Nessa oportunidade, os catadores realizaram também um seminário estratégico sobre a cadeia produtiva de resíduos sólidos, além de reuniões de articulação e uma manifestação pelas ruas de Santa Maria e outras cidades do Rio Grande do Sul, juntamente com outros movimentos sociais do campo e da cidade. No dia 11 de julho, Dia Nacional de Luta da classe trabalhadora, o MNCR, em várias cidades do Brasil, reivindicaram mais investimentos para os empreendimentos solidários. Com
palavras de ordem em defesa da Natureza, pela coleta seletiva solidária e contra a incineração, catadores tomaram as ruas ao lado de outras organizações sociais que desenvolvem experiências de economia solidária. Já na mesa de abertura do seminário, realizado de 12 a 15, os participantes fizeram uma analise de conjuntura, aprofundando aspectos de interesse dos trabalhadores. Destacaram que as associações e cooperativas são empreendimentos de economia solidária onde se pratica a solidariedade de classe, a au-
togestão e, principalmente, a democracia direta, garantindo a independência de classe. Outro ponto importante de debate e afirmação foi o de que os catadores têm que conhecer e saber como funciona a sociedade capitalista, avançando no protagonismo e vencendo o chamado “dono da associação”. Essa postura pode garantir o sentimento de pertencimento de seus associados, ampliando a autogestão e garantindo a inclusão dos catadores não só no trabalho, mas na vida associativa de seus empreendimentos e, principalmente, no próprio movimento. Foi lembrado que, na trajetória de 12 anos do MNCR, muitas conquistas foram alcançadas, mas ainda há muito a conquistar e isso depende da relação com o poder público.

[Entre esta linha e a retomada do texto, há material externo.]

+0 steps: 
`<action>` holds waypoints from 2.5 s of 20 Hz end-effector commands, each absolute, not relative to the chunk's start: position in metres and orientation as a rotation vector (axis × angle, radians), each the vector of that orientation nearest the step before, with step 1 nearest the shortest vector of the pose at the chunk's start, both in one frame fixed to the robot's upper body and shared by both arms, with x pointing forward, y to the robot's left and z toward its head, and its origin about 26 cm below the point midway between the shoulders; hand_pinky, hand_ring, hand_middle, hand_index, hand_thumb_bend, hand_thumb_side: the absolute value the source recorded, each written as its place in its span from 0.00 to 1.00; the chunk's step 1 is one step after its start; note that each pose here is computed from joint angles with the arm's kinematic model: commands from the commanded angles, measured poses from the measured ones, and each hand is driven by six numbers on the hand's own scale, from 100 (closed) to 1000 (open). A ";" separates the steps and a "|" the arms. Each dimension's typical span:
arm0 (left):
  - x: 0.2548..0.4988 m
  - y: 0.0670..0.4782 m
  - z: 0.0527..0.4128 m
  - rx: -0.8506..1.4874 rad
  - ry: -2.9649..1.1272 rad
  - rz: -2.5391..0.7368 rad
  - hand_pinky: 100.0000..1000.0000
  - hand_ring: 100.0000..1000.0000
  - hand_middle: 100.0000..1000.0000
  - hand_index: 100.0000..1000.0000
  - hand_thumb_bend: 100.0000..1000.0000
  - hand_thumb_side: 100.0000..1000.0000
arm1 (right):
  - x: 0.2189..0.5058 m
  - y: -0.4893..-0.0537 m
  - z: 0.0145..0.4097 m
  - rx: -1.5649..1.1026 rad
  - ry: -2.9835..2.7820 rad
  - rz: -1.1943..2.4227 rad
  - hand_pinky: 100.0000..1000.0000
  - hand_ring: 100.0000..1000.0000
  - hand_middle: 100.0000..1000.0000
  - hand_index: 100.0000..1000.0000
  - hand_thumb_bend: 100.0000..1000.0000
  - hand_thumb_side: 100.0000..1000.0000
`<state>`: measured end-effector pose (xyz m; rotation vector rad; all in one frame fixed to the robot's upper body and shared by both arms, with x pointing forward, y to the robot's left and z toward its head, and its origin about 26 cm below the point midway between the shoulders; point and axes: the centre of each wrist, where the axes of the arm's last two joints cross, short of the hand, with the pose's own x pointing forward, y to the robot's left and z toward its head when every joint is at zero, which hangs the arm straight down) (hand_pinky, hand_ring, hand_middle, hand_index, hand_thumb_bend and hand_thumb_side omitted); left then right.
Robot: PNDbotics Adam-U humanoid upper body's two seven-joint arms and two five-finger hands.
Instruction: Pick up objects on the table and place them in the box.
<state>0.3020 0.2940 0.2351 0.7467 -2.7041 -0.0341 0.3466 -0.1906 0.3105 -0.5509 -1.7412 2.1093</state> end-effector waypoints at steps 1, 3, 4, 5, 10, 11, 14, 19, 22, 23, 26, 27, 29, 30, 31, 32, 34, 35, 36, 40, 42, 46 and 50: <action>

Carlos Alencastro Cavalcanti, representante do MNCR, resume esse momento ao afirmar que a “solidariedade é um chamado à união. Solidários somos gente; solitários somos peças; de mãos dadas somos força; desunidos, impotentes; isolados somos ilhas; juntos somos continente; inconscientes somos massa; reflexivos somos público; organizados somos pessoas; sem organização somos objetos de lucro; em equipe, ganhamos, nos libertamos; dispersos, nos perdemos, continuamos presos; participando somos povo e marginalizando–nos somos rebanho”, declarou Cavalcanti. Ele ressaltou que para mudar o sentido do sistema e revolucionar a sociedade são necessários muitos catadores, militantes formados e capacitados para avançar junto e no coletivo.